Si au Maroc, le médicament continue de constituer la seule source de revenu du pharmacien, en Tunisie par exemple, elle représente uniquement 30%, alors que les 70% proviennent des autres missions du pharmacien qu’il exerce dans le cadre de la réglementation en vigueur. A cet égard, les yeux des officinaux sont rivés vers de nouveaux rôles à même de diversifier leur source de revenu : « La réglementation de l’extension des missions du pharmacien s’avère de plus en plus urgente », tient à préciser Mme Mamouni.
Au Maroc, le nombre des pharmacies s’élève à quelque 12 000 officines, employant environ 53 000 personnes. La moyenne de la demande en médicaments par les Marocains est qualifiée par les professionnels de très faible, soit entre 400 et 500 Dhs par an, alors que dans d’autres pays, le montant dépasse les 1 000 Dhs/an.

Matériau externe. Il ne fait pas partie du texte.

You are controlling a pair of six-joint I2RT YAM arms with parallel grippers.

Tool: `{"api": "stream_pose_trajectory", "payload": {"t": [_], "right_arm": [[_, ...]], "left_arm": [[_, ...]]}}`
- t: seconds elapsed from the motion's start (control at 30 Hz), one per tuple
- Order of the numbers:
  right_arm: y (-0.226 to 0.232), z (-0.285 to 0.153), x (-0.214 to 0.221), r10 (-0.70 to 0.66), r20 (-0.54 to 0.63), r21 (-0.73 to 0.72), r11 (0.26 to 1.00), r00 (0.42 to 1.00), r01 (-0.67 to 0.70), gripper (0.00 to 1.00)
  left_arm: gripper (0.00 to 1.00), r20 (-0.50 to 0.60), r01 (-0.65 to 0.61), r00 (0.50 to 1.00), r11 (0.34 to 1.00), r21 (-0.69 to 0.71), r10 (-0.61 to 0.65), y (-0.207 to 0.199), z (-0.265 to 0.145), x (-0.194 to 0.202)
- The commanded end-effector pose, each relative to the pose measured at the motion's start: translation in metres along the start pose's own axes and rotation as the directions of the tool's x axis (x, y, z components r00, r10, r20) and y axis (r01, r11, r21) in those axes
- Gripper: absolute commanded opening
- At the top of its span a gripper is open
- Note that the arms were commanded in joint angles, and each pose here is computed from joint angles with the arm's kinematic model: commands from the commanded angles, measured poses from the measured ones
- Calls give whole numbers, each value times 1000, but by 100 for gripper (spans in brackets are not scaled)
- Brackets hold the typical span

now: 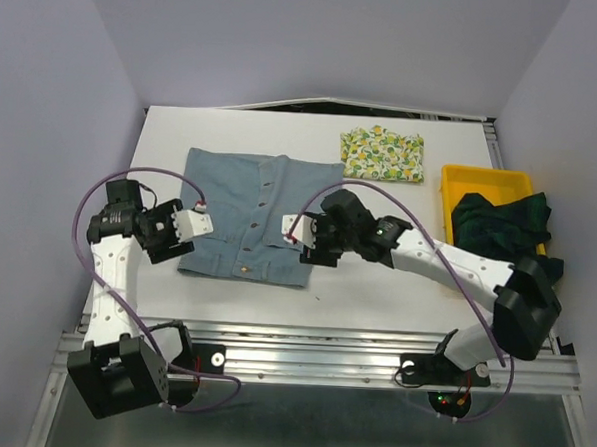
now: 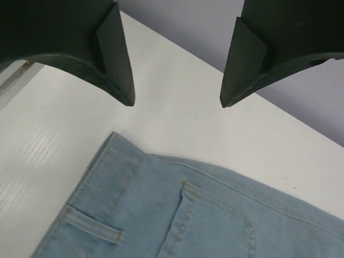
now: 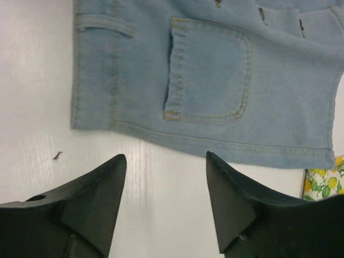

A en croire les pharmaciens, l’actuel business-modèle mène à la faillite et d’ailleurs, 40% des officines sont dans le rouge.
Par la même occasion et lors de cette journée, ils ont exprimé leur grande inquiétude quant à l’avenir d’une profession toujours réglementée par des lois obsolètes. Un cadre juridique qu’ils considèrent comme l’un des principaux freins au développement de la profession du pharmacien au Maroc et du secteur dans son ensemble. Des lois obsolètes dont les exigences ne sont plus d’actualité tel le Dahir réglementant le trafic de substances traitant les maladies mentales et maladies neurologiques datant du temps du protectorat, depuis 1922 exactement.
Avec le chantier de la couverture sociale générale, on espère plus de visibilité. Lors de cette journée, les pharmaciens participants ont beaucoup insisté sur ce point.